# Your goal
What follows is a listing; repeat exactly, and only, its lines from the one holding "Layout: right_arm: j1" through the last, leaving any pictures out.

>>>>>

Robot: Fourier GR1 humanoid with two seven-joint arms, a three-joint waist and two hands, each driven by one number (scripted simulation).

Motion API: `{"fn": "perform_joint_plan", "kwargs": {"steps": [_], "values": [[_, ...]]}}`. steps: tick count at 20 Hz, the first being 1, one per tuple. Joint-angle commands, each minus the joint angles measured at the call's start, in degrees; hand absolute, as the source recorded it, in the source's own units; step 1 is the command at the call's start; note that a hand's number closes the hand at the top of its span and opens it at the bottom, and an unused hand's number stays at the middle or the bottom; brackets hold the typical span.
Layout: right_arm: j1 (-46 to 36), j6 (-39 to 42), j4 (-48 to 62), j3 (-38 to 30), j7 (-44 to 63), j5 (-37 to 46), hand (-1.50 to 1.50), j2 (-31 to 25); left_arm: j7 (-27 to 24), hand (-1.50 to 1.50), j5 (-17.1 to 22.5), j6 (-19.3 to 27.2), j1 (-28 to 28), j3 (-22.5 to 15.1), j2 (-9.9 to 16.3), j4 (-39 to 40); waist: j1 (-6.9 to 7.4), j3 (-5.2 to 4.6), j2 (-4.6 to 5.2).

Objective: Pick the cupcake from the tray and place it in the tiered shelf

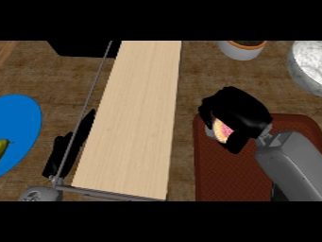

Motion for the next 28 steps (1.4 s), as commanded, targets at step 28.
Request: {"fn": "perform_joint_plan", "kwargs": {"steps": [28], "values": [[-46.4,-0.8,37.8,-18.4,-14.4,-16.1,1.50,15.4,3.4,0.00,-0.2,-1.6,-1.0,3.5,1.1,-2.3,-1.20,-0.26,-0.02]]}}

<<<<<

# Answer to the exercise
Layout: right_arm: j1 (-46 to 36), j6 (-39 to 42), j4 (-48 to 62), j3 (-38 to 30), j7 (-44 to 63), j5 (-37 to 46), hand (-1.50 to 1.50), j2 (-31 to 25); left_arm: j7 (-27 to 24), hand (-1.50 to 1.50), j5 (-17.1 to 22.5), j6 (-19.3 to 27.2), j1 (-28 to 28), j3 (-22.5 to 15.1), j2 (-9.9 to 16.3), j4 (-39 to 40); waist: j1 (-6.9 to 7.4), j3 (-5.2 to 4.6), j2 (-4.6 to 5.2).

Objective: Pick the cupcake from the tray and place it in the tiered shelf


Motion for the next 28 steps (1.4 s), as commanded, targets at step 28.
Request: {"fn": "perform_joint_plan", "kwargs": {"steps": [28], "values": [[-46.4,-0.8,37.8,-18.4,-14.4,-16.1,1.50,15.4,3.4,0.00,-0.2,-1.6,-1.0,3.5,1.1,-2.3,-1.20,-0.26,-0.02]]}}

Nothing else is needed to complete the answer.